See [#1; #28]. About February 2017, Plaintiff
sustained bodily injuries because of an automobile collision.
[#28 at ¶¶ 7-8]. Believing his medical bills were
more than the tortfeasor's own insurance limits,
Plaintiff sought additional underinsured motorist
(“UIM”) benefits from State Farm. See
[id. at ¶ 9].
The
Parties exchanged several rounds of correspondence regarding
Mr. Roberts's UIM claim. See [id. at
¶¶ 10-46]. Specifically, on April 17, 2018, State
Farm offered $59, 319.45 to settle Plaintiff's claim.
[Id. at ¶ 11]. Then, on June 12, 2018, State
Farm wrote Mr. Roberts and stated that it had evaluated $23,
500 for pain and suffering for Plaintiff's UIM claim.

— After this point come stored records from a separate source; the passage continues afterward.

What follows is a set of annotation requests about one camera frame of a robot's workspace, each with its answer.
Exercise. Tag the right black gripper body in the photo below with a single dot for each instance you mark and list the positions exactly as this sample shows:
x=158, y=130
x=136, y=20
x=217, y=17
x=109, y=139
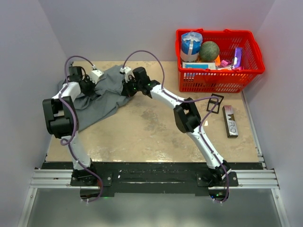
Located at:
x=131, y=87

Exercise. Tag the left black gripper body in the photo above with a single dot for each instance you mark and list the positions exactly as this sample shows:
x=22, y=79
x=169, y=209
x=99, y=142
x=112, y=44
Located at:
x=89, y=85

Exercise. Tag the grey button shirt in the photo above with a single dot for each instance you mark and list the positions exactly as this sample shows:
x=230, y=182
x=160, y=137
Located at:
x=104, y=102

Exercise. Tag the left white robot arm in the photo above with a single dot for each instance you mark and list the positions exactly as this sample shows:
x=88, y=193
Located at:
x=62, y=121

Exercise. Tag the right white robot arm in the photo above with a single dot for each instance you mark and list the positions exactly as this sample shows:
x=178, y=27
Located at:
x=186, y=114

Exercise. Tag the blue white wrapped roll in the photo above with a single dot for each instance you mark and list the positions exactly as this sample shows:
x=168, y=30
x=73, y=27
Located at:
x=190, y=46

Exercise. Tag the white blue box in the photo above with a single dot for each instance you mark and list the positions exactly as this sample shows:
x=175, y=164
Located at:
x=199, y=65

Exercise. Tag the green round ball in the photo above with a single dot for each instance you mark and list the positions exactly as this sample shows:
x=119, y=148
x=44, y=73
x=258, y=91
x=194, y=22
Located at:
x=209, y=51

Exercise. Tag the orange packet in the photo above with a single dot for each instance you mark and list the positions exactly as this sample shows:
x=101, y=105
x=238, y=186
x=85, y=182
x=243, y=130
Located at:
x=217, y=60

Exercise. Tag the pink small packet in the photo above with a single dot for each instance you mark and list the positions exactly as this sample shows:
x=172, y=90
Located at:
x=225, y=63

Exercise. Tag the dark long box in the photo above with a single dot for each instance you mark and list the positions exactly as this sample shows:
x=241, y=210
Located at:
x=230, y=123

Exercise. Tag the purple snack packet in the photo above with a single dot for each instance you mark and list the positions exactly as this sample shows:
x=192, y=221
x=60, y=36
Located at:
x=237, y=57

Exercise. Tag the red plastic basket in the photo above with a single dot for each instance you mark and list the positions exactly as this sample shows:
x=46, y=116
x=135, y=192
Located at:
x=222, y=81

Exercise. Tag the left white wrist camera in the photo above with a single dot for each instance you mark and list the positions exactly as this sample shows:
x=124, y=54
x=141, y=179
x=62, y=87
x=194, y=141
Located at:
x=96, y=75

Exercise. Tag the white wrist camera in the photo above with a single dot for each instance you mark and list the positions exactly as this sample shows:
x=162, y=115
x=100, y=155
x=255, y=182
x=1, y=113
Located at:
x=127, y=72
x=96, y=75

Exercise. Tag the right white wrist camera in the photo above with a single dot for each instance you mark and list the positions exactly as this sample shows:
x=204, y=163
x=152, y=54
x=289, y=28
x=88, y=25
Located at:
x=127, y=72

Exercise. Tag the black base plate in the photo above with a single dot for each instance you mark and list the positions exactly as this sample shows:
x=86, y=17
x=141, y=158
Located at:
x=153, y=178

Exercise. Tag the aluminium rail frame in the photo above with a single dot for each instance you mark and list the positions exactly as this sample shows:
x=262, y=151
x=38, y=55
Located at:
x=142, y=131

[Id. at ¶ 14]. Though State Farm tendered
benefits in the amount of $35, 819.45 under the insurance
policy, see [id. at ¶¶19-20],
Plaintiff initiated this civil action asserting claims for
breach of contract and unreasonable delay or denial of an
insurance benefit pursuant to Colo. Rev. Stat. §
10-3-1115 (“statutory bad faith”) on February 6,
2019, see [#1]. Following service of the Complaint
on February 11, 2019, Defendant tendered an additional $23,
500 in benefits as a reasonable amount owed to Plaintiff.
See [#28 at ¶ 49].
Relevant
here, Mr. Roberts filed a Motion to Amend his Complaint on
May 31, 2019. See [#25]. Then, on June 13, 2019, the
Parties appeared before the undersigned for an informal
telephonic discovery dispute conference regarding the Rule
30(b)(6) Notice issued to State Farm by Plaintiff. As
confirmed by the court's review of the electronic
recording of the conference, Plaintiff conceded that he was
not seeking any additional UIM benefits under the policy, but
he continued to argue that Defendant's payment of the
$23, 500 constituted a confession of the breach of contract
claim. [#27]. Also at this conference, Defendant indicated
that it would not oppose the Motion to Amend in favor of
filing of a dispositive motion, and thus the undersigned
granted the Motion to Amend and deemed the Amended Complaint
the operative pleading in this matter. See [#27].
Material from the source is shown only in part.